Un jeune artiste plasticien est invité pour concevoir le décor du festival de manière transdisciplinaire.
Les éléments de scénographie sont habituellement réalisés par des entreprises d’évènementiel privées et consistent en un agencement de mobiliers ou luminaires de plus en plus standardisés. Nous souhaitons au contraire que le décor fasse sens et soit conçu par des artistes contemporains dont la pratique croise les problématiques touchées par le festival, les thématiques du spectacle, de la musique, de la convivialité, etc.
Pour cette première édition, c’est Tony Regazzoni qui a oeuvré.
Les publics du festival ont découvert l’art contemporain de manière innovante et accessible. Le public a pu expérimenter et pratiquer les mobiliers, espaces et jeux de lumière conçus par l’artiste de manière ludique et performative.

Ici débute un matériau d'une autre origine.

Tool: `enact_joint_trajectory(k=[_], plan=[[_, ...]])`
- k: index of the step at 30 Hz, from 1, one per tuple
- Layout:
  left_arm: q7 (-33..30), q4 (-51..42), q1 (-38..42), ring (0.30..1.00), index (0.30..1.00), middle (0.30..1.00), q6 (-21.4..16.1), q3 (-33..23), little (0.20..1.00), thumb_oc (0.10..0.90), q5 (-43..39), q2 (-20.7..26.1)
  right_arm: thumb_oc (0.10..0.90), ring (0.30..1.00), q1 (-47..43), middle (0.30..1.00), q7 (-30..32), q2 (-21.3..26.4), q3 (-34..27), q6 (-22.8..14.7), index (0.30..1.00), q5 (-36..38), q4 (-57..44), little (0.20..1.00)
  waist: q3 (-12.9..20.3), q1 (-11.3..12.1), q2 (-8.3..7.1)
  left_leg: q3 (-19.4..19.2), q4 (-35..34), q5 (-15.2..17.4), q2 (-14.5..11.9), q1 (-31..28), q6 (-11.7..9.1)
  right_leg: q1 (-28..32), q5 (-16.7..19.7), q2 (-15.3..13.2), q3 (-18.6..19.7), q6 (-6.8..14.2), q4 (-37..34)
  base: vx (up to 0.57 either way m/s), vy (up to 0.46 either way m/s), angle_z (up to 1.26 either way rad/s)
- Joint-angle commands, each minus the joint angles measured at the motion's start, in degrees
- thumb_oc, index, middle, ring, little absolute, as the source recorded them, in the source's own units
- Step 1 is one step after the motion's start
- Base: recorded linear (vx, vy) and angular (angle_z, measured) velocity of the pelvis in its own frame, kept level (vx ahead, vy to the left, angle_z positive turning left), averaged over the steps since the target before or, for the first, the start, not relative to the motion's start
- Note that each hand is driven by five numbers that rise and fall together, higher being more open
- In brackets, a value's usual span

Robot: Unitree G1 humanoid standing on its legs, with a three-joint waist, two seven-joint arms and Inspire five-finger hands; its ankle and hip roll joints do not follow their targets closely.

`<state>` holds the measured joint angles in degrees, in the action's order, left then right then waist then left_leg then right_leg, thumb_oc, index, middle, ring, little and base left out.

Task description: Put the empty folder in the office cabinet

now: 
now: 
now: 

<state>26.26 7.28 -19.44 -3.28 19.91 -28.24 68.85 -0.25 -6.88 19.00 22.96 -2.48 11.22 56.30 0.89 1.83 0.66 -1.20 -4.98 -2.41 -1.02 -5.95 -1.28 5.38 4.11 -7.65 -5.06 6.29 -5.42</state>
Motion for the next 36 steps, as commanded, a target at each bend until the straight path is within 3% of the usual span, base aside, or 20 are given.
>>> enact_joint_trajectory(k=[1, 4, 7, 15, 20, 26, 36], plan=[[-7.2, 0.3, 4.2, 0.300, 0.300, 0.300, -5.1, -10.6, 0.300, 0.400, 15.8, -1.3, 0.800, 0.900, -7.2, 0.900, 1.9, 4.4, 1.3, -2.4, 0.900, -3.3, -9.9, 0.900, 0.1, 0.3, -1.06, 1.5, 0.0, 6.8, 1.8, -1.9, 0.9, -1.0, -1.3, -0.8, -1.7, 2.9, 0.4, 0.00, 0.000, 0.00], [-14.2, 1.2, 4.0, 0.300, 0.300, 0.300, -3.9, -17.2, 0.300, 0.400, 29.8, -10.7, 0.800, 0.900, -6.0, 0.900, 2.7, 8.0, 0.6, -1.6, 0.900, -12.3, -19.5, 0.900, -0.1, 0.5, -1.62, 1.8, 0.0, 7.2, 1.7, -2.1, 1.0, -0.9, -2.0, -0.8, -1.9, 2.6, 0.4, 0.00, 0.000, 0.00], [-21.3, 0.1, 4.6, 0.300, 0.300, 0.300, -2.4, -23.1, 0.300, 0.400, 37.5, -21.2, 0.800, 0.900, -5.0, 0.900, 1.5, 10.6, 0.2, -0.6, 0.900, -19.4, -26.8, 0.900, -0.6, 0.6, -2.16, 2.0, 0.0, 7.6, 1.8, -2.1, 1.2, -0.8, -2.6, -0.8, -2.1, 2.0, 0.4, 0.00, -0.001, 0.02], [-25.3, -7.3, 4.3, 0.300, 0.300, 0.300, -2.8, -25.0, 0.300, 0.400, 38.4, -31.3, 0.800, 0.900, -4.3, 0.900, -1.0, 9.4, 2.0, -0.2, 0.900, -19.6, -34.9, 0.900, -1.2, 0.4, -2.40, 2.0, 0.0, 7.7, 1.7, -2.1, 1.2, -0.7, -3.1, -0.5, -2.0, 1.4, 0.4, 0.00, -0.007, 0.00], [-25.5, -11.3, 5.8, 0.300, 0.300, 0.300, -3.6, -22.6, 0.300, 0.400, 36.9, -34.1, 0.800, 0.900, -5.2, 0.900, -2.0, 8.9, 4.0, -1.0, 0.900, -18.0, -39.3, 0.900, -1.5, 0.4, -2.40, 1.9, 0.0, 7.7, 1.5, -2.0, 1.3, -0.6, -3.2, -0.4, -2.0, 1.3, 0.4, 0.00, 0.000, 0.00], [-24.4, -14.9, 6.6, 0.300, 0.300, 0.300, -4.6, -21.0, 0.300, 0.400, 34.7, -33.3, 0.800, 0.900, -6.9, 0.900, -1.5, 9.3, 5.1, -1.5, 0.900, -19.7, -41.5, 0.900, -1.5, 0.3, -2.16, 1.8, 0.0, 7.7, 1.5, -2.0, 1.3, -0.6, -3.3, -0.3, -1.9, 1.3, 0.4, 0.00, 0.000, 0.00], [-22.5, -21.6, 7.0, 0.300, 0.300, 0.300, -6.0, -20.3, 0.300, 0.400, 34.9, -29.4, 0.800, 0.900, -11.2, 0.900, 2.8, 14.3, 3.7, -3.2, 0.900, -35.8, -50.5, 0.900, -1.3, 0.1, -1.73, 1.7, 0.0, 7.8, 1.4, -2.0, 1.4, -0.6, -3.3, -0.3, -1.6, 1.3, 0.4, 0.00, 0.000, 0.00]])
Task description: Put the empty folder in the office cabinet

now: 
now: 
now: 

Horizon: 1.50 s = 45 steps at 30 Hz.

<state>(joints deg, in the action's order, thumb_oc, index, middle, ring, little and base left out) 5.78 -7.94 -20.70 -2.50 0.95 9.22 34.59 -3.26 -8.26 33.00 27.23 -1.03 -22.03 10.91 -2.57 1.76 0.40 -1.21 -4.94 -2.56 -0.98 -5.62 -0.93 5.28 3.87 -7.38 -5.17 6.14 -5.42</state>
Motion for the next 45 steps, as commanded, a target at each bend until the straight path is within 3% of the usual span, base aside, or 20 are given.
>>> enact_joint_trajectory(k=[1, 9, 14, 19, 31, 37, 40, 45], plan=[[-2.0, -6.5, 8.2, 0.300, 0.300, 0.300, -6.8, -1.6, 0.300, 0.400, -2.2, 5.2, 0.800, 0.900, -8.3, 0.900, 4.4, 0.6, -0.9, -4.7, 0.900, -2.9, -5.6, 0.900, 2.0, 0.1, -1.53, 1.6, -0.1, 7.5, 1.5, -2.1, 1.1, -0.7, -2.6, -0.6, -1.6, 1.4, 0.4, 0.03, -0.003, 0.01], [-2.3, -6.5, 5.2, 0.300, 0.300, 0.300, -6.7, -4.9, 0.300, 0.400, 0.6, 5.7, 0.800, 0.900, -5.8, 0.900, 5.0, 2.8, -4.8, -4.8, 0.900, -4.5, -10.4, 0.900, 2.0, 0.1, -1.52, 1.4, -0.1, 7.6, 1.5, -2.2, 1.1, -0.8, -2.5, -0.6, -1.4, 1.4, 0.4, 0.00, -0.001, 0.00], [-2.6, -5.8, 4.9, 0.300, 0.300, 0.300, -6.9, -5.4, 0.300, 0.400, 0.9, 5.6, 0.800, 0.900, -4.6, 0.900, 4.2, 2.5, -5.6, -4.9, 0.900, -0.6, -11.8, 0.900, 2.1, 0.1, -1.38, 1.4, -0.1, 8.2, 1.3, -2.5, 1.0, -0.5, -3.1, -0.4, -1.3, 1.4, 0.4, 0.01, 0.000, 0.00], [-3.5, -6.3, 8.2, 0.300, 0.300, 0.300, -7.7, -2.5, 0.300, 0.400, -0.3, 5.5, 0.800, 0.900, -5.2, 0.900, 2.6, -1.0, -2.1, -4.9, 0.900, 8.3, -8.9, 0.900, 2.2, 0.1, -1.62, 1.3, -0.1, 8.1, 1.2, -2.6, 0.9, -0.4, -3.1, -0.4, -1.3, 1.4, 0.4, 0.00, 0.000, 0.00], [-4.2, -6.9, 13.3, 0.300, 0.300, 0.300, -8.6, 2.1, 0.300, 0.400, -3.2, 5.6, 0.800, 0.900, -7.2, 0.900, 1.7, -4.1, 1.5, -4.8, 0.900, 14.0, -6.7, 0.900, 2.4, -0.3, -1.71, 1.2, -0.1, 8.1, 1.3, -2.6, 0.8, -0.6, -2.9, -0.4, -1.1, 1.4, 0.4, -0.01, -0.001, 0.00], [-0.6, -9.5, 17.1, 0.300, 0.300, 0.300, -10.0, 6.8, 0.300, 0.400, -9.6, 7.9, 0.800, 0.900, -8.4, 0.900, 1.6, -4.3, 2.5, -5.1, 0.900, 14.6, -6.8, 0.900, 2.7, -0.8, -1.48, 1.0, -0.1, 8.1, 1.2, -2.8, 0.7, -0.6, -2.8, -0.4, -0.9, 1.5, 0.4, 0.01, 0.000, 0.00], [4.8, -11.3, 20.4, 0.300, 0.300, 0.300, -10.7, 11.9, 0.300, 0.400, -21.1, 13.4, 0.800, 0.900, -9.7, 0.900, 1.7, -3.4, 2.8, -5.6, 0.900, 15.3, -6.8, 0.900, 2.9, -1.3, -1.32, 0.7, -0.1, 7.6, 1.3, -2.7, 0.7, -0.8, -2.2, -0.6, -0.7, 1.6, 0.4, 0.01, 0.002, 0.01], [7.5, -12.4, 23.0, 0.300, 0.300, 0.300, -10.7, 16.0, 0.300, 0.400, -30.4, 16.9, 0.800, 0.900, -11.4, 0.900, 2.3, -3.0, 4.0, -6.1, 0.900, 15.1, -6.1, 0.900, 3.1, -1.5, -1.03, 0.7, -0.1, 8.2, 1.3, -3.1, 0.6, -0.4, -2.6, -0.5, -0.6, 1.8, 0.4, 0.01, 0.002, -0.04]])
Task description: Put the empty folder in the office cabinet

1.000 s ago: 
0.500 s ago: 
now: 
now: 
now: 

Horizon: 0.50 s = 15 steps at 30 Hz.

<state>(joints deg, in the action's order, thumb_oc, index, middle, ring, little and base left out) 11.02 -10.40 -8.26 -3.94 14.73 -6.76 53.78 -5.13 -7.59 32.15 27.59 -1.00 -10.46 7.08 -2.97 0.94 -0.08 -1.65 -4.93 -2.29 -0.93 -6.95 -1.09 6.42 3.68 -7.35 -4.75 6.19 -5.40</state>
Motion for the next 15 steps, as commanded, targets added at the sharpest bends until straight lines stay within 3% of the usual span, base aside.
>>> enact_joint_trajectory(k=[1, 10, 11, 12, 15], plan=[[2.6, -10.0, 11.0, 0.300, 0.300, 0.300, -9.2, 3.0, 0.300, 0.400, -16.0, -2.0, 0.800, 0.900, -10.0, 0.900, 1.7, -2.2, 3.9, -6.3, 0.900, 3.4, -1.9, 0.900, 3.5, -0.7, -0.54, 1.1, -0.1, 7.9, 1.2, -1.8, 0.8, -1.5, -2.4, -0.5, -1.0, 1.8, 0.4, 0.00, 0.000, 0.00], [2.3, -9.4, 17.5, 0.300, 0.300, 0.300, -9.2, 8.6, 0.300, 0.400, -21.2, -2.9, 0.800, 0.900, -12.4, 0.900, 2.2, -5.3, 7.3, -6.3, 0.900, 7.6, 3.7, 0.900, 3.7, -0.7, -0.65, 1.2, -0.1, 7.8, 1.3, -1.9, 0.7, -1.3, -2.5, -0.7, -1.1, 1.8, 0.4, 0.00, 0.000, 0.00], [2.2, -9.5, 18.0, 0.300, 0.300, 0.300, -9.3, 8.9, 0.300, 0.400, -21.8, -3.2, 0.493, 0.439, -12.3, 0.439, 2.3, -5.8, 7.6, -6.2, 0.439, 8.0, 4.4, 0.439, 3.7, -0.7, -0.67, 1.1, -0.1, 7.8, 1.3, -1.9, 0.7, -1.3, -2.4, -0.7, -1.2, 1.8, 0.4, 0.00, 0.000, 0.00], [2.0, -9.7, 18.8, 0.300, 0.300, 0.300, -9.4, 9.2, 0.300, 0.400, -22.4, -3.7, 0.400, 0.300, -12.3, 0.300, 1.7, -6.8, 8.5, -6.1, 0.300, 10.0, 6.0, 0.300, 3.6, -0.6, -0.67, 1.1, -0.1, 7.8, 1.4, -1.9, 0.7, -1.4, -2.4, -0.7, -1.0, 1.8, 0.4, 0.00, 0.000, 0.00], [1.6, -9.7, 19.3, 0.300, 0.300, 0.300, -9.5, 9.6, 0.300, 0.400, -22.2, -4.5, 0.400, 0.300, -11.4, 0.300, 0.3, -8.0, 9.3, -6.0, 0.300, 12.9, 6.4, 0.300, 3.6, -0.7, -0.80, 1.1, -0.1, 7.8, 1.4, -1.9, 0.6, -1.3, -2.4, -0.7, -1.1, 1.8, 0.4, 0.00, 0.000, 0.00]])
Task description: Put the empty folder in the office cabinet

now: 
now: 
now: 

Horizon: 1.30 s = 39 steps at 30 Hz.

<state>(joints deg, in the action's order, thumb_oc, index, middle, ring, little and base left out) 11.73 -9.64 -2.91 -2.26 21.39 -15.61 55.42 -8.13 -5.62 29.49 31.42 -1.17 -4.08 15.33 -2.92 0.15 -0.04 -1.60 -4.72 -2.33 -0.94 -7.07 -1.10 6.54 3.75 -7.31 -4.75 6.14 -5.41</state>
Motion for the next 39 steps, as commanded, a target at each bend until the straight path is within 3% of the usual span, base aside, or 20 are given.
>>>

Cette approche transdisciplinaire permet de faire découvrir l’art contemporain au public jeune venu pour la programmation musicale, une démarche de démocratisation et de médiation culturelle.
Découvrez l’art contemporain de manière originale et ludique !
Note d’intention
Mon travail, en tant qu’artiste, mais aussi en tant qu’amoureux de la vie nocturne et des possibilités qu’elle offre, a toujours été d’analyser, de comprendre, d’expérimenter les comportements naturels et humains liés au passage du jour à la nuit.
Invité à réaliser un projet de scénographie pour Pop in Djerba, j’ai le désir de souligner la magie, la beauté, les mystères de l’évènement...
Concevoir un projet scénographique n’est pas tout à fait comme concevoir une œuvre pour une exposition. il y a beaucoup de paramètres différents à prendre en compte : l’échelle (beaucoup plus importante), le public (lui aussi beaucoup plus important), sa sécurité, son bien être et ses attentes.
C’est donc à partir de ces « contraintes » que je travaillerais tout en gardant mes intérêts propres à l’art, de manière à faire coïncider les deux champs : art plastiques versus arts de la scène.